Hoofdstuk 3 | Pax

578 44 42
                                    


Wanneer ik opsta lijkt de wereld zich om me heen te vouwen. Zwarte vlekken vullen mijn gezichtsveld, vermengen zich met de waas van geel en oranje. Mijn hoofd is zwaar, verdoofd. De explosie, nog na schokkend in mijn botten, doet me kreunen. Een geur van rook en verschroeid vlees trekt aan de randen van mijn herinneringen en ik moet op mijn onderlip bijten om mezelf niet te verliezen, me niet opnieuw mee te laten voeren door ongewenste gedachten stromen.

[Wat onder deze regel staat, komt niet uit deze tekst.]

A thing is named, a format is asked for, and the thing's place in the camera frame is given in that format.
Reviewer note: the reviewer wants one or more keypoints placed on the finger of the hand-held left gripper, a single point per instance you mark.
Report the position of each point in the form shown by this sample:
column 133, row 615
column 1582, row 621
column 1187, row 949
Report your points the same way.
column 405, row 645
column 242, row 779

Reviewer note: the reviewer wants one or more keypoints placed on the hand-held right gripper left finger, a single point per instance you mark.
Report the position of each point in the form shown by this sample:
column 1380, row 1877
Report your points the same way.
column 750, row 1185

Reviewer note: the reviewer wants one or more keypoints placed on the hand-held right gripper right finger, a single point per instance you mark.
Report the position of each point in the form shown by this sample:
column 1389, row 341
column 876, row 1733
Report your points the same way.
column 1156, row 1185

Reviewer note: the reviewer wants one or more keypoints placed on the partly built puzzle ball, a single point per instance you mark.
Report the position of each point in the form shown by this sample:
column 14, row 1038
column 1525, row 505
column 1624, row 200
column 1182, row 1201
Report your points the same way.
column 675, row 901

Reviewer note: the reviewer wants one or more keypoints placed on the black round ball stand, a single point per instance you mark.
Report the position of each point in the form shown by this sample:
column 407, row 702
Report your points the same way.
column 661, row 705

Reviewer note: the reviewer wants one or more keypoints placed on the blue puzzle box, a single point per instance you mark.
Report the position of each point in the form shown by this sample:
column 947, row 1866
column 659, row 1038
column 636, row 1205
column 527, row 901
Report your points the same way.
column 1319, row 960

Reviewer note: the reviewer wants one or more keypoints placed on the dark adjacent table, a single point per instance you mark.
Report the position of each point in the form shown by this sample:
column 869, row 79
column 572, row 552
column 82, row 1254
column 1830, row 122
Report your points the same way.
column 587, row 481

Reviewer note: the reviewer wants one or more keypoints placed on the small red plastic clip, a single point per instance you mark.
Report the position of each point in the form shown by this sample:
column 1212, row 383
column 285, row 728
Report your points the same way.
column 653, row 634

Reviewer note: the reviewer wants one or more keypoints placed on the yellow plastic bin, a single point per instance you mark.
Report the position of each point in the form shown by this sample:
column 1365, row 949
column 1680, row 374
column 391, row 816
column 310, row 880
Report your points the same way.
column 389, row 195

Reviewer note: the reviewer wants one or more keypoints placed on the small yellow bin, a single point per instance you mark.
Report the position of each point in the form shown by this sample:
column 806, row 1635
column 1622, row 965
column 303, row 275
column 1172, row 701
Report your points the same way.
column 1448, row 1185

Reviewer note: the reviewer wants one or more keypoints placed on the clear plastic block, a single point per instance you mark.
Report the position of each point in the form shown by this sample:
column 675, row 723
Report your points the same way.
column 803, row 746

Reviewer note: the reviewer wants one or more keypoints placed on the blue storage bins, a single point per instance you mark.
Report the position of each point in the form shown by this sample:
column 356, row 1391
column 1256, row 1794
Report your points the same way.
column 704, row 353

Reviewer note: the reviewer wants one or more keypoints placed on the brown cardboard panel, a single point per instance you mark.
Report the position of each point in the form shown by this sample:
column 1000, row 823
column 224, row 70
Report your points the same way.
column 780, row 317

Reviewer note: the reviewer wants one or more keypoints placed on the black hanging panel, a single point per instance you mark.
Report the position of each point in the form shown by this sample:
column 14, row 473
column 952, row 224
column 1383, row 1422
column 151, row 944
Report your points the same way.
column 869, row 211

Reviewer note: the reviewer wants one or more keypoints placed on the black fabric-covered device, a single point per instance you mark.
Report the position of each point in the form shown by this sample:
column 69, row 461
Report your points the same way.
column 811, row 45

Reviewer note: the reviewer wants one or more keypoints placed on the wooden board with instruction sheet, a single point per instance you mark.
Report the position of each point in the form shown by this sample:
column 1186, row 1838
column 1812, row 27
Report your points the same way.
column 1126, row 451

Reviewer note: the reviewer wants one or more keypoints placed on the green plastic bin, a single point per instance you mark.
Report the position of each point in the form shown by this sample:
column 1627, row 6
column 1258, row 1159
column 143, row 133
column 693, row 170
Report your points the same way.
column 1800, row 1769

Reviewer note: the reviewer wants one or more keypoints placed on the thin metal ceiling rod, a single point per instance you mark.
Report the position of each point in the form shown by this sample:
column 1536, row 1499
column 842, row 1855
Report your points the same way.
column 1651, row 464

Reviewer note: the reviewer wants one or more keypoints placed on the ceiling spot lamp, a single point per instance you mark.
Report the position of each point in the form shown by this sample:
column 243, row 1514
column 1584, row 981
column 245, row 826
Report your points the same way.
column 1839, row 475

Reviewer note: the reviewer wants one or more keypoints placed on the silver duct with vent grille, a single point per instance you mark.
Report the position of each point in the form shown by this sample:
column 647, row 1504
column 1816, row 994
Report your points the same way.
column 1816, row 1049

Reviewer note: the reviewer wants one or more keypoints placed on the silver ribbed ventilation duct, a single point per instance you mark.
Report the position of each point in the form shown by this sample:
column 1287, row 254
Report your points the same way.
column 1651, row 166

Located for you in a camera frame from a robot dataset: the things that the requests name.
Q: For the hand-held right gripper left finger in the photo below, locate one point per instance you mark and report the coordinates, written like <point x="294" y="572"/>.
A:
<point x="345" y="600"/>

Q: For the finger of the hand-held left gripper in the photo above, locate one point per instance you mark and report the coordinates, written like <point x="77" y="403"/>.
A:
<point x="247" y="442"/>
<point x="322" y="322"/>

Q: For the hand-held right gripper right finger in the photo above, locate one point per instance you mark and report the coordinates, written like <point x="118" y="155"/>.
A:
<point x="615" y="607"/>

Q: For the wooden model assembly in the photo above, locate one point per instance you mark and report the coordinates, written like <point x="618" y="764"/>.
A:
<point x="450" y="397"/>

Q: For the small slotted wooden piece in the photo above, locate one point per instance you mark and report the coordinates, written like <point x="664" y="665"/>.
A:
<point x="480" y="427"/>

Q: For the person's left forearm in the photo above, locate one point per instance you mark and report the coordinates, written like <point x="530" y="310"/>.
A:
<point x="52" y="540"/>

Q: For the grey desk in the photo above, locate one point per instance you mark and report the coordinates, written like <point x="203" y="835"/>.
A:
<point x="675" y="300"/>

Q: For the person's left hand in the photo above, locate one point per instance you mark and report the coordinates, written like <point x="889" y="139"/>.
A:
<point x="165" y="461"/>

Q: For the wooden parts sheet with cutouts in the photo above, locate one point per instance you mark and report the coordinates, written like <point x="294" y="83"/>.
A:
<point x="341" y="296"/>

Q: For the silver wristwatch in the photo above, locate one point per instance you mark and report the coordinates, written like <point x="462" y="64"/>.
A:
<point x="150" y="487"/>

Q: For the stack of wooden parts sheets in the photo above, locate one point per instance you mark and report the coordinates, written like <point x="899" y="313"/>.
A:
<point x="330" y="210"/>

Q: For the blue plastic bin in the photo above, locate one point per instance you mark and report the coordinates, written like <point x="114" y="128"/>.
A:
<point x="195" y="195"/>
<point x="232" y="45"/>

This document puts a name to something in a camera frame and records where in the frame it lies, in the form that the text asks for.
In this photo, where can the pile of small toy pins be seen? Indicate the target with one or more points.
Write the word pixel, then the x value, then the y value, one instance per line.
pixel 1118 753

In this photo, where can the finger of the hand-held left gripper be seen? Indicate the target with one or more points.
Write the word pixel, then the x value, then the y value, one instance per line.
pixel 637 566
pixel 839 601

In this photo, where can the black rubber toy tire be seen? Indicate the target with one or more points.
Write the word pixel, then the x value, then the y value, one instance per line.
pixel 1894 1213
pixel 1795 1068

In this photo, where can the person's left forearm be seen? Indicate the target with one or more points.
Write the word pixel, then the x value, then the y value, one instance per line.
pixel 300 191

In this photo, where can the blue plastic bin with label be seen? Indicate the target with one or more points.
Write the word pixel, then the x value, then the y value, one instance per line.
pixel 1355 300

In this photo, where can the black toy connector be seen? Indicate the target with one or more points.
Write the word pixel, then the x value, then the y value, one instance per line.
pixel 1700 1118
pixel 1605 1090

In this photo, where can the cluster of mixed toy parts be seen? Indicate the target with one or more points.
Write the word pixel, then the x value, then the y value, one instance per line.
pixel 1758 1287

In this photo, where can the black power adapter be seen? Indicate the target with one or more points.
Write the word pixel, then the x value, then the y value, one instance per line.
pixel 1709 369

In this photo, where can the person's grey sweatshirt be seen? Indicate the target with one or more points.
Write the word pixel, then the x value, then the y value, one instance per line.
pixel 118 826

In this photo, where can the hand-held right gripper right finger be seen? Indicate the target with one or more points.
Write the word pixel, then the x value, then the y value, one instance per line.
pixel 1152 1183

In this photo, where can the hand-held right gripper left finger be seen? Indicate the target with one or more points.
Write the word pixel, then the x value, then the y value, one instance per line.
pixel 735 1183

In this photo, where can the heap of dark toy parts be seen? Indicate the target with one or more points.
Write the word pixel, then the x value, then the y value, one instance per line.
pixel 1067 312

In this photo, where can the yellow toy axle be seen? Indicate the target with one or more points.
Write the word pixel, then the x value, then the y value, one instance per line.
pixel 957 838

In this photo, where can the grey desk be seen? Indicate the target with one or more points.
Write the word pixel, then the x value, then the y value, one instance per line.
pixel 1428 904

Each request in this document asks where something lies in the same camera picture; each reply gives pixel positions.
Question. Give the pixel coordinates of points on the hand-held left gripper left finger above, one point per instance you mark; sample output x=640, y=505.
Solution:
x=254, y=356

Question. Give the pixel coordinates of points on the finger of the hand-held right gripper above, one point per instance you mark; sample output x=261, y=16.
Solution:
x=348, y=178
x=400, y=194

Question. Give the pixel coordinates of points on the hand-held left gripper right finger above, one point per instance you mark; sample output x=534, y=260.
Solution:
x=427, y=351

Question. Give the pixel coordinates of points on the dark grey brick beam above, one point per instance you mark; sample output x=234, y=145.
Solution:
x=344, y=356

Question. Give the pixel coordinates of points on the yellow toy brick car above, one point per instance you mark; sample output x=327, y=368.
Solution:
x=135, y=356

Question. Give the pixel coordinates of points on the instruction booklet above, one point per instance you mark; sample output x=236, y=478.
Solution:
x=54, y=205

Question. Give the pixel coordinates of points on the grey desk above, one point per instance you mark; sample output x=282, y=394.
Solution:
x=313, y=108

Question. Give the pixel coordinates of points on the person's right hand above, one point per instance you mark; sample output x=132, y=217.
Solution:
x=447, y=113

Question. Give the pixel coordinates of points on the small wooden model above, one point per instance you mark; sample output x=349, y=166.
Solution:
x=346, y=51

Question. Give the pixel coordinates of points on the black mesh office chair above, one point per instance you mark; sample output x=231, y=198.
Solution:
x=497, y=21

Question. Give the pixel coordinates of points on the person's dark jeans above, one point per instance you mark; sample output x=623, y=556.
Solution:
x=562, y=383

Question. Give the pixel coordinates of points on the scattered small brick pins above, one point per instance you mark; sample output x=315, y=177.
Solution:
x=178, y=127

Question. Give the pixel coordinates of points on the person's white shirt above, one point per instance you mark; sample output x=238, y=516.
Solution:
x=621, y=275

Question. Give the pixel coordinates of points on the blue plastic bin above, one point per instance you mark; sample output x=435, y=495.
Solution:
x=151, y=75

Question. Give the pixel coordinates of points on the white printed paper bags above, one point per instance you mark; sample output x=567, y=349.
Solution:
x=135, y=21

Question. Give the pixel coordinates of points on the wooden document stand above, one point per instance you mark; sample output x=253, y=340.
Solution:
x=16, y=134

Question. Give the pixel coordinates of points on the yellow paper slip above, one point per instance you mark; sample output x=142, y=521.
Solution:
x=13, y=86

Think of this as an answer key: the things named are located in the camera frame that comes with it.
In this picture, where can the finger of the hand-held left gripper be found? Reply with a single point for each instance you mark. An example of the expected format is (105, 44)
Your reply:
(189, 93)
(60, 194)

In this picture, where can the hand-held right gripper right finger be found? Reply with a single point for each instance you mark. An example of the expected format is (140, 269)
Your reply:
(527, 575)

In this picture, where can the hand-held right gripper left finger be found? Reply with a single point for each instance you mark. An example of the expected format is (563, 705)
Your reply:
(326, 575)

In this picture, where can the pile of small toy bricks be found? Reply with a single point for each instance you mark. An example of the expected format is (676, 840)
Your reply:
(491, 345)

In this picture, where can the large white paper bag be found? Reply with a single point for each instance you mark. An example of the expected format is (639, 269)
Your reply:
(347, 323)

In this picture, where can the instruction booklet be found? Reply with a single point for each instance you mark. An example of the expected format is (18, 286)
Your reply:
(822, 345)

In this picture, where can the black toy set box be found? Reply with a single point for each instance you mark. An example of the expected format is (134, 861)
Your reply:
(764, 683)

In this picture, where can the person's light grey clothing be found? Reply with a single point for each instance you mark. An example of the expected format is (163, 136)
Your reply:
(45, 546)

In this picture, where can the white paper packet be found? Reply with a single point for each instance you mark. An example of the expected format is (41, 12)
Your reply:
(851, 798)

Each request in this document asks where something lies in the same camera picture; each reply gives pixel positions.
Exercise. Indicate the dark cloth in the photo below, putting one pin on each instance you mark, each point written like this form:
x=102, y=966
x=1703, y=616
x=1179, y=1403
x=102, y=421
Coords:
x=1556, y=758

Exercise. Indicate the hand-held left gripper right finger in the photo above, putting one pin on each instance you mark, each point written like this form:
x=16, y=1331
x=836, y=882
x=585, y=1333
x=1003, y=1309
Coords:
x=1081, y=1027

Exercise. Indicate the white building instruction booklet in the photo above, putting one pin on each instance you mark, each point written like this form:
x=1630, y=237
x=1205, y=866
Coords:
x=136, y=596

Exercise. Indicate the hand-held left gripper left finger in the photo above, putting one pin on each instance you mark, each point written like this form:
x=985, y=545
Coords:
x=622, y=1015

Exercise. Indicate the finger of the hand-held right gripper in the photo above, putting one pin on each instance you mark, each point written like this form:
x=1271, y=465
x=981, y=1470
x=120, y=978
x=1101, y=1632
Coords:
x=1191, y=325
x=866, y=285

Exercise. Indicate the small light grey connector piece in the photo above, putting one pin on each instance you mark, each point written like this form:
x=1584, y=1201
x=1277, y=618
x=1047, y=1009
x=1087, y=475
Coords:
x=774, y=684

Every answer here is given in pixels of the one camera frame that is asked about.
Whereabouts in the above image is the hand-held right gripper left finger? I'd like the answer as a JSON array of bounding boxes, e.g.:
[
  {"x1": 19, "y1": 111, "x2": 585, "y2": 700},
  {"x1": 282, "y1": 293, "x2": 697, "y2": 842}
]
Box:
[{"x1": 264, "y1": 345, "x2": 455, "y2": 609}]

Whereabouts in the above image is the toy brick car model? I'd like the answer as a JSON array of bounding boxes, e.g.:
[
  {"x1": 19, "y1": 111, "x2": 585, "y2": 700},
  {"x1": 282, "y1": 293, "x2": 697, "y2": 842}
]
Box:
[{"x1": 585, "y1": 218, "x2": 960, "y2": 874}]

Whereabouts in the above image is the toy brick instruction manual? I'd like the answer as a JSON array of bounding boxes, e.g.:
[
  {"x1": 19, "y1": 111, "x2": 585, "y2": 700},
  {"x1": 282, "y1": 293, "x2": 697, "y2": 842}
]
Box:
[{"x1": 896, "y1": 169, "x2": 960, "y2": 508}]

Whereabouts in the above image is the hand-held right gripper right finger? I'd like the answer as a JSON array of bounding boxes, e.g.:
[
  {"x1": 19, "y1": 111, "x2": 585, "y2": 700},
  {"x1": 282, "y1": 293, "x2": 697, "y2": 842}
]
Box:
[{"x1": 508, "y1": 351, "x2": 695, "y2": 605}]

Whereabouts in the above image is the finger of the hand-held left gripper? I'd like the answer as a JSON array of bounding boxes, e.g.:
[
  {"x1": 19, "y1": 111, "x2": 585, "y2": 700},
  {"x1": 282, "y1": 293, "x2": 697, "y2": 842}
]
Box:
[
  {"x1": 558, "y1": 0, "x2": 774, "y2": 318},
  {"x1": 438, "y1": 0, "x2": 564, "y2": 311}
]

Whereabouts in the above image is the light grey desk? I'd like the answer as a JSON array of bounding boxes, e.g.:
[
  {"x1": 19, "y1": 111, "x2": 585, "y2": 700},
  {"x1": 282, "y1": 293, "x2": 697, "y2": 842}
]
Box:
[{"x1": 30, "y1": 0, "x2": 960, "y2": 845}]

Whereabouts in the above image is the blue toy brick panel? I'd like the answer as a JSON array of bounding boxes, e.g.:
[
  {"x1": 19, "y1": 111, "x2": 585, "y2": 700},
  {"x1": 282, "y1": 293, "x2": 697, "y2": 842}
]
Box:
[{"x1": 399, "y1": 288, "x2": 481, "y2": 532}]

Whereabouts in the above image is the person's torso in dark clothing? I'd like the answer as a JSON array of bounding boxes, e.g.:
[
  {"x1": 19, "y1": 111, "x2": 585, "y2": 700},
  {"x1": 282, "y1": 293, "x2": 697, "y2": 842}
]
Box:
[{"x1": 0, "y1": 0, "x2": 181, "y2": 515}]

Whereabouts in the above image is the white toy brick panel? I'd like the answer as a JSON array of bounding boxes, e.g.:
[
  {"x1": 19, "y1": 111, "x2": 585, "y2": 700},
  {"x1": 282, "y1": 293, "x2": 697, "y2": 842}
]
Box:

De omgeving waarin ik me bevind is herkenbaar, maar tegelijkertijd onvertrouwder als ooit tevoren. Een aangename hitte strijkt langs mijn wangen. Kleine vlokken brandend materiaal dalen neer op mijn armen en verschroeien de lange, donkere haartjes die zich op mijn vel hebben verzameld. Ik blaas een lok haar uit mijn ogen en zak door mijn benen, mijn handen schavend aan de gebarsten stenen ondergrond. Kieran, buiten bewustzijn, op nog geen vijf centimeter van mijn gezicht af. De zenuwachtige trekken zijn volledig uit zijn gelaat verdwenen. De zorgelijke kromming van zijn lippen, de leegte in zijn ogen, zijn nergens te bespeuren. Het maakt dat hij er jonger uit ziet, kwetsbaarder.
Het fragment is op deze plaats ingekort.